(Task prompt): All pictures are to be excluded when the data below is output verbatim.

========

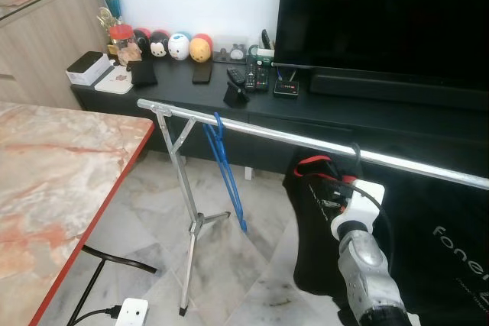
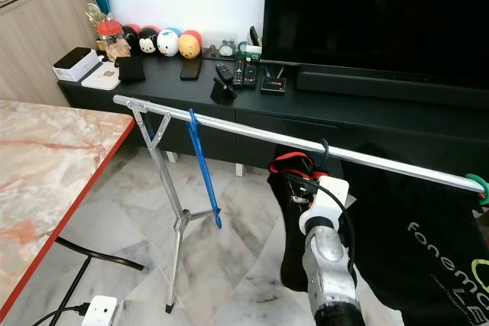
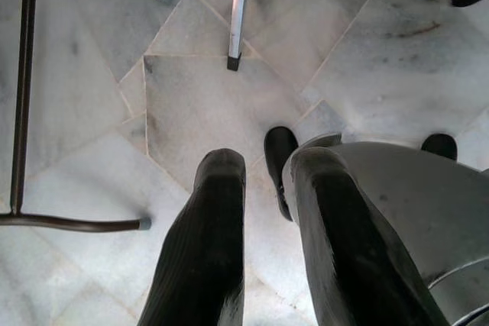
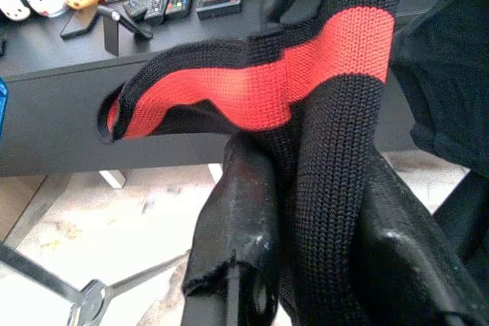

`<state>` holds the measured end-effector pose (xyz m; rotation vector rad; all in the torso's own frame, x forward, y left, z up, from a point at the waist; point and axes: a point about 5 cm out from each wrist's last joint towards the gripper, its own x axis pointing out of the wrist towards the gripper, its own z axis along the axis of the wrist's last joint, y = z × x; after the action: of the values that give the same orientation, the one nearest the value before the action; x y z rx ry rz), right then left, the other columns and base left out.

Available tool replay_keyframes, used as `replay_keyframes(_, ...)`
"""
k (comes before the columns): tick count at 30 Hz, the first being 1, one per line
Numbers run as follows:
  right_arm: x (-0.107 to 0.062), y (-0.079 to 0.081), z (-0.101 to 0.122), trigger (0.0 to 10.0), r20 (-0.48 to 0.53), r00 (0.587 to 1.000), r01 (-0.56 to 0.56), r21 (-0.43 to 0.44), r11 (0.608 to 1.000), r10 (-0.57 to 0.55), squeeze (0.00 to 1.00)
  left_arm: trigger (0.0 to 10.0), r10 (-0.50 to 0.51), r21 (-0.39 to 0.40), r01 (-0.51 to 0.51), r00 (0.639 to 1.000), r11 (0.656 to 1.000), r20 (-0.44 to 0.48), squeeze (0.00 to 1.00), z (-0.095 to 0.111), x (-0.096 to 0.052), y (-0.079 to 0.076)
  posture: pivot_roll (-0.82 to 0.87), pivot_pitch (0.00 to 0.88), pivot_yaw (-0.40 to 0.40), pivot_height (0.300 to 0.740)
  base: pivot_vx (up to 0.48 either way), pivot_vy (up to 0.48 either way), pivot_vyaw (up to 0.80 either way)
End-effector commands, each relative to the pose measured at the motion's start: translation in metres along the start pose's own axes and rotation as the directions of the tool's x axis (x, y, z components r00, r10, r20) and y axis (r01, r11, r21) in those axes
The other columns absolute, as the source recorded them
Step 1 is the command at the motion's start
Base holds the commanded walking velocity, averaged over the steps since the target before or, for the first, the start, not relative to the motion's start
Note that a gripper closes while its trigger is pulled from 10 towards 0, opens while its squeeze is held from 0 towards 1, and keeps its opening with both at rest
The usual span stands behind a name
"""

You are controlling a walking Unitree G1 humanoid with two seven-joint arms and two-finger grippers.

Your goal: Hang hanger

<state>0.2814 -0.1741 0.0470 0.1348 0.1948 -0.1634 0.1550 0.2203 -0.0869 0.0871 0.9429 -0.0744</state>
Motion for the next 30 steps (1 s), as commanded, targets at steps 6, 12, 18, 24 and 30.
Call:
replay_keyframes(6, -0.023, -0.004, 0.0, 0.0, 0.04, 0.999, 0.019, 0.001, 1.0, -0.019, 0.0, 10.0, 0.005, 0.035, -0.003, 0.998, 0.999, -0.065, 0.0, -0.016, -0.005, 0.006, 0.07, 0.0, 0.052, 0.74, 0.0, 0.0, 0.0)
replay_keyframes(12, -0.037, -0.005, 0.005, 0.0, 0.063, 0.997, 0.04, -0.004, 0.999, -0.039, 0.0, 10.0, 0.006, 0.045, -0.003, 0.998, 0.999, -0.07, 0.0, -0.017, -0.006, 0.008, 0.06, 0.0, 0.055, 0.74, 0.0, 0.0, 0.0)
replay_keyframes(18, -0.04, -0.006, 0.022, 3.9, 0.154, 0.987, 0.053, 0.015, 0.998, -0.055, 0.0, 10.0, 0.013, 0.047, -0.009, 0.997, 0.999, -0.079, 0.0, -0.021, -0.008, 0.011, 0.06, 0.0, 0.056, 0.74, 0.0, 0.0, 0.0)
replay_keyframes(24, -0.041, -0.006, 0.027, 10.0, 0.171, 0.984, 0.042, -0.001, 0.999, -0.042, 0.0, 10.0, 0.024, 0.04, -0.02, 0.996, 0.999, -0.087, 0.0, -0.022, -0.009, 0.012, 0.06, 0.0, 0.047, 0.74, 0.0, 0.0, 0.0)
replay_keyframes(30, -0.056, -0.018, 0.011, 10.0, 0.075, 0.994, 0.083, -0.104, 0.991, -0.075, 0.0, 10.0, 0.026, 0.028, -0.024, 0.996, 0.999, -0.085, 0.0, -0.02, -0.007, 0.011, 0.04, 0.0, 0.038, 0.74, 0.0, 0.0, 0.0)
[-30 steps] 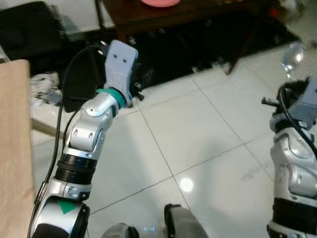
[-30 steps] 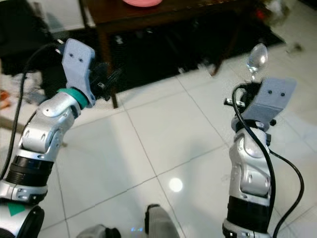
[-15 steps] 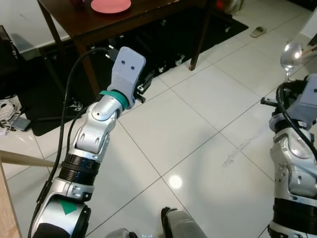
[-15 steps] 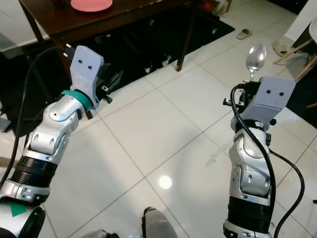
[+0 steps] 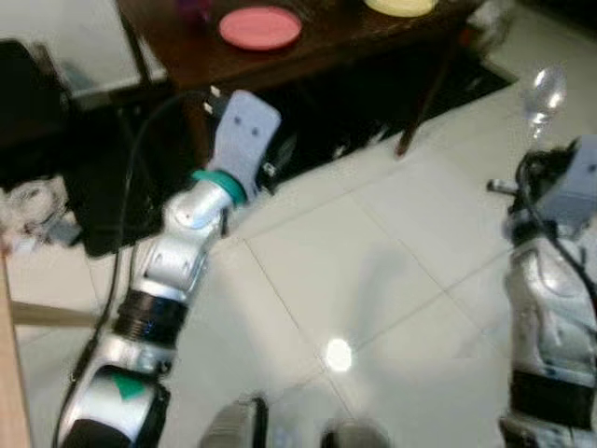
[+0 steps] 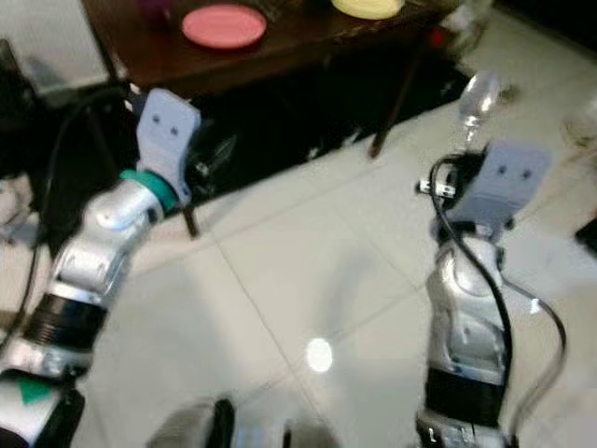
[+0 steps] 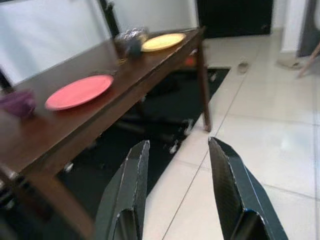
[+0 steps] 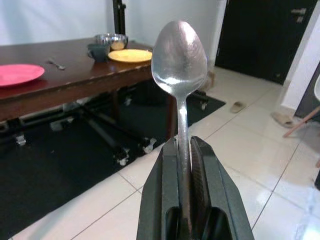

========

(Task answer):
`<state>` holds the measured end-effector pose (xyz m; rotation vector rad; all in the torso's own frame, x forward, y left, z up, from a point at the waist; point and axes: a point about 5 cm out from each wrist's last joint towards the gripper, its own x axis pointing out of the wrist towards the gripper, its own z axis along the axis of the wrist's last joint, y = z × x; after the action: of the values that give the same orientation, the one nearest the value before the action; x y z rx ry rz), right then left, the other columns and base left out.

Available tool replay_keyframes, used as `replay_keyframes(_, ...)`
"""
k (comes before the columns): tick count at 30 Hz, the first being 1, one per line
Numbers run as follows:
  right_arm: x (-0.107 to 0.062), y (-0.079 to 0.081), z (-0.101 to 0.122), trigger (0.0 to 10.0), r20 (-0.48 to 0.53), r00 (0.587 to 1.000), r01 (-0.56 to 0.56), r21 (-0.43 to 0.44), r11 (0.608 to 1.000), r10 (-0.57 to 0.55), squeeze (0.00 to 1.00)
  left_arm: trigger (0.0 to 10.0), r10 (-0.50 to 0.51), r21 (-0.39 to 0.40), r01 (-0.51 to 0.51), r00 (0.639 to 1.000), r11 (0.656 to 1.000), r20 (-0.44 to 0.48), squeeze (0.00 to 1.00), z (-0.095 to 0.111), x (-0.096 to 0.052), y (-0.079 to 0.076)
  posture: pivot_roll (-0.82 to 0.87), pivot_pitch (0.00 to 0.88), pivot_yaw (-0.40 to 0.40), pivot_height (0.300 to 0.740)
  base: pivot_vx (up to 0.48 either way), pivot_vy (up to 0.48 either way), pivot_vyaw (up to 0.80 either way)
End-effector commands, each relative to the pose measured at the motion's start: translation in metres along the start pose's own axes and rotation as the directions of the tool's x axis (x, y, z components r00, r10, r20) and y axis (r01, r11, r21) in those axes
The other columns absolute, as the source recorded them
Step 1 is the command at the motion's start
Base holds the commanded walking velocity, averaged over the steps since the target before or, for the first, the start, not relative to the motion's start
Note that a gripper closes while its trigger is pulled from 10 towards 0, opens while its squeeze is held from 0 towards 1, and keeps its opening with both at rest
The usual span stands behind a name
"""

You are controlling a walking Unitree G1 humanoid with two seven-joint arms and two-finger grippers.

Your goal: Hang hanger

<state>0.2814 -0.1741 0.0470 0.1348 0.1948 -0.1634 0.1550 0.2203 -0.0869 0.0871 0.9429 -0.0744</state>
Motion for the next 30 steps (1 s), as commanded, targets at steps 6, 12, 18, 24 and 30.
Call:
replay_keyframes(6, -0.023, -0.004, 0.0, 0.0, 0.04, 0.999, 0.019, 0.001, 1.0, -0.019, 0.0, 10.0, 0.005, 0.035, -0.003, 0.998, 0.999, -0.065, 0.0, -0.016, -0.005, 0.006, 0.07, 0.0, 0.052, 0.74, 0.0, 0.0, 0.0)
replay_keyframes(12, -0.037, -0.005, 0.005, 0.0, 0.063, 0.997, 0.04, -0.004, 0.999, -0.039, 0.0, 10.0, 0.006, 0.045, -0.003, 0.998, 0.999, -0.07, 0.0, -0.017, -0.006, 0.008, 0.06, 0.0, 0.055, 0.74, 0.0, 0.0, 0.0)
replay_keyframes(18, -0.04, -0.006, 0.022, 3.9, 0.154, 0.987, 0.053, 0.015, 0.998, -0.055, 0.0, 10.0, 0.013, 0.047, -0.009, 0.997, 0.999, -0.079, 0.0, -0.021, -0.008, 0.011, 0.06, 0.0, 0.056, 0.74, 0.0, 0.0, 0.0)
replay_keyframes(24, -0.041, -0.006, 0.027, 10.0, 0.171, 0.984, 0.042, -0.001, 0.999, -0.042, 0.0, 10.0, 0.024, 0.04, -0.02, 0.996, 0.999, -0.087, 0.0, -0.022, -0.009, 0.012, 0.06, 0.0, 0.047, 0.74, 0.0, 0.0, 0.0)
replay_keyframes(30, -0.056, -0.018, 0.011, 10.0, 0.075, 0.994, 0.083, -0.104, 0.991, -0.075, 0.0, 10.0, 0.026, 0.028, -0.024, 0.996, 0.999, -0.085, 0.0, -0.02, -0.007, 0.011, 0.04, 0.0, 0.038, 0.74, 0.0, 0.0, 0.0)
[-30 steps] 
[-30 steps] 
[-15 steps] 
[-15 steps] 
[+0 steps] 
[+0 steps] 
[+0 steps] 
[+0 steps] 

Work on this exercise is finished, so nothing remains.